### ABOUT THIS EXERCISE
Copy the lines below verbatim, but only from the line containing "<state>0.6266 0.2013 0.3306" through the end of the data.

----

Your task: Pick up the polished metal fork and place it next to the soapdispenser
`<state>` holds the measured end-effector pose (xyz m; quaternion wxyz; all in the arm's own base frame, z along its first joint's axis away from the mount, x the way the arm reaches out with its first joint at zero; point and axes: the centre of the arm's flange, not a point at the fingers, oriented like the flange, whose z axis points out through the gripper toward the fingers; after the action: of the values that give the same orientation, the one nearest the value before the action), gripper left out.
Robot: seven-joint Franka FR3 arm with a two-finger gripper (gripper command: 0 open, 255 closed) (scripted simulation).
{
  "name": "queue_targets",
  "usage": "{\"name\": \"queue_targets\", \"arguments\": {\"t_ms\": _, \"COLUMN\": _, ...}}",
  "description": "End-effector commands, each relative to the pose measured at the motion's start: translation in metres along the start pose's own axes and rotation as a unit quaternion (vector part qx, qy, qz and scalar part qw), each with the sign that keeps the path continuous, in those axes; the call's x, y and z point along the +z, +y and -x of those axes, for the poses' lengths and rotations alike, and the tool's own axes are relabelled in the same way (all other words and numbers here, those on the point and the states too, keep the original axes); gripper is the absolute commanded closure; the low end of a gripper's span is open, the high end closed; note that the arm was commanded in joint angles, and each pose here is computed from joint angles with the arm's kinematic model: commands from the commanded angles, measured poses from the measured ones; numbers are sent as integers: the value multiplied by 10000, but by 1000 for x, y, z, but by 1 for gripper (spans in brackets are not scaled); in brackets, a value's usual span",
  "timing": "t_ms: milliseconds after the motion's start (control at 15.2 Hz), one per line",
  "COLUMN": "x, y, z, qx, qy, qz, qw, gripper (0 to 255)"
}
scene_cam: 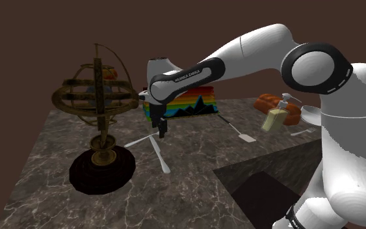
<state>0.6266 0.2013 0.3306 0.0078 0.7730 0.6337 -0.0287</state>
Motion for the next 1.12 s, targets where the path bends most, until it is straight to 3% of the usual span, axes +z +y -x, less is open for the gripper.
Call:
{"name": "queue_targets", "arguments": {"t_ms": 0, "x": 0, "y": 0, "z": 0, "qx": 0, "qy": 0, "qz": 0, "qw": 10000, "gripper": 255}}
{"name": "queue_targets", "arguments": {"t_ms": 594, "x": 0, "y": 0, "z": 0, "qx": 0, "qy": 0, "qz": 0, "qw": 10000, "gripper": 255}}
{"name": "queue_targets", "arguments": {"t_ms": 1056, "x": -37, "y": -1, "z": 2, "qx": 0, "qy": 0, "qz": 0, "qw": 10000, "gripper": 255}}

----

### YOUR SOLUTION
<state>0.6266 0.2013 0.3306 0.0078 0.7730 0.6337 -0.0287</state>
Motion for the next 1.12 s, targets where the path bends most, until it is straight to 3% of the usual span, axes +z +y -x, less is open for the gripper.
Call:
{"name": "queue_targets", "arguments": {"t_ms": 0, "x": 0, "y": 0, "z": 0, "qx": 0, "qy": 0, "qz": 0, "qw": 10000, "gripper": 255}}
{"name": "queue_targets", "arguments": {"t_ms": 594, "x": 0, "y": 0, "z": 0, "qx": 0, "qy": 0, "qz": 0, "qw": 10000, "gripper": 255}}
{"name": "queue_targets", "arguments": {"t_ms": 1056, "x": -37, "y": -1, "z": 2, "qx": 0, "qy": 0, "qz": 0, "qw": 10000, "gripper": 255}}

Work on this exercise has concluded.